→ Try it
Your task is to set down the records below again, exactly.

Saved data entries:
--

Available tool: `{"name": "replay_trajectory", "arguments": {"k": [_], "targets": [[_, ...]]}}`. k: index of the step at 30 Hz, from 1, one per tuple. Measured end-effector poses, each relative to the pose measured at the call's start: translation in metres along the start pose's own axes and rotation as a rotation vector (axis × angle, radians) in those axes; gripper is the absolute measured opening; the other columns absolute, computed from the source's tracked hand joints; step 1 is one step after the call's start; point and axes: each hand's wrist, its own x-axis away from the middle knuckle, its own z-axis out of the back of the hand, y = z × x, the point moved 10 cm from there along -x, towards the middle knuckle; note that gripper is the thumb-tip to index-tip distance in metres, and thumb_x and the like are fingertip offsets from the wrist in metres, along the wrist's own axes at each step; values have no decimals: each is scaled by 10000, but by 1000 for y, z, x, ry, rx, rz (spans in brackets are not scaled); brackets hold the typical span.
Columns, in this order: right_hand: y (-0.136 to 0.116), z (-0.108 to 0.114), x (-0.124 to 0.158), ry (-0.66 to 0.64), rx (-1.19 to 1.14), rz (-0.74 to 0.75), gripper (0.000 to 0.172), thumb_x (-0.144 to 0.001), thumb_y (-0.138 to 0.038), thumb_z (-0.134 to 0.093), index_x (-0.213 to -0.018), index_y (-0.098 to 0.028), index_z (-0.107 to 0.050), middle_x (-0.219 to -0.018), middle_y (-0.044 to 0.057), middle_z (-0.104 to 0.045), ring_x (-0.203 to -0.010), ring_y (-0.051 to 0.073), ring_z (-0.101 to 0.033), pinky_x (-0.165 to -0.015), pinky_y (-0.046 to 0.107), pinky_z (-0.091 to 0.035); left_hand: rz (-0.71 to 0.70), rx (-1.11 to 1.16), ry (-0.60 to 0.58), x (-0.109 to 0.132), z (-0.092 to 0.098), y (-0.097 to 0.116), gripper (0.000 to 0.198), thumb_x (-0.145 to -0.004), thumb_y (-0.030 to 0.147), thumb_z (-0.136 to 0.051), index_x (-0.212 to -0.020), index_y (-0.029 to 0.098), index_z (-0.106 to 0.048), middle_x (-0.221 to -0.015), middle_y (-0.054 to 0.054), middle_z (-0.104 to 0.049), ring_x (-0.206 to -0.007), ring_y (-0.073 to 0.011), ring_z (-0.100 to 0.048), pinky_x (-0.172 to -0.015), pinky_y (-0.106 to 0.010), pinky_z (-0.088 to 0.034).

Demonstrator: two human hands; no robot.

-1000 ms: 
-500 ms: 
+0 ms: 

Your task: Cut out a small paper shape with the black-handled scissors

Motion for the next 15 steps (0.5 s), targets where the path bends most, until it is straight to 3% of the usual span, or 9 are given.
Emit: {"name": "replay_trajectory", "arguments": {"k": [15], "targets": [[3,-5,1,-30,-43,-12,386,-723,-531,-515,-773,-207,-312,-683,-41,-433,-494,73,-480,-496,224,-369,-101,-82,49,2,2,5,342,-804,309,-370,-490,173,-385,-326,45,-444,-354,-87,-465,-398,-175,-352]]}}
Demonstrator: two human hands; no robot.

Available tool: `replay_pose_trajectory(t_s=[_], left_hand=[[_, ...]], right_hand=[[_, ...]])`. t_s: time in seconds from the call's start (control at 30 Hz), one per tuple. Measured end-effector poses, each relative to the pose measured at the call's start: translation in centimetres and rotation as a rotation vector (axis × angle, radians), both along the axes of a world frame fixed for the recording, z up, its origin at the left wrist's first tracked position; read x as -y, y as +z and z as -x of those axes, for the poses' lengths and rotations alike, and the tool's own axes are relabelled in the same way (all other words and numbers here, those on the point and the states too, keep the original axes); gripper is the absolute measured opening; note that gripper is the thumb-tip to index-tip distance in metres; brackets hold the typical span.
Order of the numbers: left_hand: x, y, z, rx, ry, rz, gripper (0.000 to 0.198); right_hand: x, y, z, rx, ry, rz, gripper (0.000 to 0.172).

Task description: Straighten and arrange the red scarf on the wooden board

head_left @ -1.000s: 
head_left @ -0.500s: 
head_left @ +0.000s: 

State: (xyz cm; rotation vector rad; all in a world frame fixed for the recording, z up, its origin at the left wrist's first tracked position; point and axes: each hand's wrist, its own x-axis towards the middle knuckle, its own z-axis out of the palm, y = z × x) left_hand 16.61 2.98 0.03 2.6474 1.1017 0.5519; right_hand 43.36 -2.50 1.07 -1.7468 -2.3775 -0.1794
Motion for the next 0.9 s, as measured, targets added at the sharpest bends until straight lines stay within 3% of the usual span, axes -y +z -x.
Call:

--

→ Output for this exercise
Available tool: `{"name": "replay_trajectory", "arguments": {"k": [_], "targets": [[_, ...]]}}`. k: index of the step at 30 Hz, from 1, one per tuple. Measured end-effector poses, each relative to the pose measured at the call's start: translation in metres along the start pose's own axes and rotation as a rotation vector (axis × angle, radians) in those axes; gripper is the absolute measured opening; the other columns absolute, computed from the source's tracked hand joints; step 1 is one step after the call's start; point and axes: each hand's wrist, its own x-axis away from the middle knuckle, its own z-axis out of the back of the hand, y = z × x, the point moved 10 cm from there along -x, towards the middle knuckle; note that gripper is the thumb-tip to index-tip distance in metres, and thumb_x and the like are fingertip offsets from the wrist in metres, along the wrist's own axes at each step; values have no decimals: each is scaled by 10000, but by 1000 for y, z, x, ry, rx, rz (spans in brackets are not scaled); brackets hold the typical span.
Columns, in this order: right_hand: y (-0.136 to 0.116), z (-0.108 to 0.114), x (-0.124 to 0.158), ry (-0.66 to 0.64), rx (-1.19 to 1.14), rz (-0.74 to 0.75), gripper (0.000 to 0.172), thumb_x (-0.144 to 0.001), thumb_y (-0.138 to 0.038), thumb_z (-0.134 to 0.093), index_x (-0.213 to -0.018), index_y (-0.098 to 0.028), index_z (-0.107 to 0.050), middle_x (-0.219 to -0.018), middle_y (-0.044 to 0.057), middle_z (-0.104 to 0.045), ring_x (-0.203 to -0.010), ring_y (-0.051 to 0.073), ring_z (-0.101 to 0.033), pinky_x (-0.165 to -0.015), pinky_y (-0.046 to 0.107), pinky_z (-0.091 to 0.035); left_hand: rz (-0.71 to 0.70), rx (-1.11 to 1.16), ry (-0.60 to 0.58), x (-0.109 to 0.132), z (-0.092 to 0.098), y (-0.097 to 0.116), gripper (0.000 to 0.198), thumb_x (-0.145 to -0.004), thumb_y (-0.030 to 0.147), thumb_z (-0.136 to 0.051), index_x (-0.212 to -0.020), index_y (-0.029 to 0.098), index_z (-0.106 to 0.048), middle_x (-0.221 to -0.015), middle_y (-0.054 to 0.054), middle_z (-0.104 to 0.049), ring_x (-0.206 to -0.007), ring_y (-0.073 to 0.011), ring_z (-0.100 to 0.048), pinky_x (-0.172 to -0.015), pinky_y (-0.106 to 0.010), pinky_z (-0.088 to 0.034).

Demonstrator: two human hands; no robot.

-1000 ms: 
-500 ms: 
+0 ms: 

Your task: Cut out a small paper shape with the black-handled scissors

Motion for the next 15 steps (0.5 s), targets where the path bends most, until it is straight to 3% of the usual span, or 9 are given.
Emit: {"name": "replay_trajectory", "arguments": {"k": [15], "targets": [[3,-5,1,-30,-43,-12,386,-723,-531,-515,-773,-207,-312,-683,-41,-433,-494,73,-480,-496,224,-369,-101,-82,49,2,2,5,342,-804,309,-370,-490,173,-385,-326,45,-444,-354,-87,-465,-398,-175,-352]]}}
Demonstrator: two human hands; no robot.

Available tool: `replay_pose_trajectory(t_s=[_], left_hand=[[_, ...]], right_hand=[[_, ...]])`. t_s: time in seconds from the call's start (control at 30 Hz), one per tuple. Measured end-effector poses, each relative to the pose measured at the call's start: translation in centimetres and rotation as a rotation vector (axis × angle, radians), both along the axes of a world frame fixed for the recording, z up, its origin at the left wrist's first tracked position; read x as -y, y as +z and z as -x of those axes, for the poses' lengths and rotations alike, and the tool's own axes are relabelled in the same way (all other words and numbers here, those on the point and the states too, keep the original axes); gripper is the absolute measured opening; note that gripper is the thumb-tip to index-tip distance in metres; brackets hold the typical span.
Order of the numbers: left_hand: x, y, z, rx, ry, rz, gripper (0.000 to 0.198); right_hand: x, y, z, rx, ry, rz, gripper (0.000 to 0.172).

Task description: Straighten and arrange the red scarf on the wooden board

head_left @ -1.000s: 
head_left @ -0.500s: 
head_left @ +0.000s: 

State: (xyz cm; rotation vector rad; all in a world frame fixed for the recording, z up, its origin at the left wrist's first tracked position; point and axes: each hand's wrist, its own x-axis towards the middle knuckle, its own z-axis out of the palm, y = z × x) left_hand 16.61 2.98 0.03 2.6474 1.1017 0.5519; right_hand 43.36 -2.50 1.07 -1.7468 -2.3775 -0.1794
Motion for the next 0.9 s, as measured, targets added at the sharpest bends until straight lines stay within 3% of the usual span, axes -y +z -x.
Call:

This answer requires no further additions.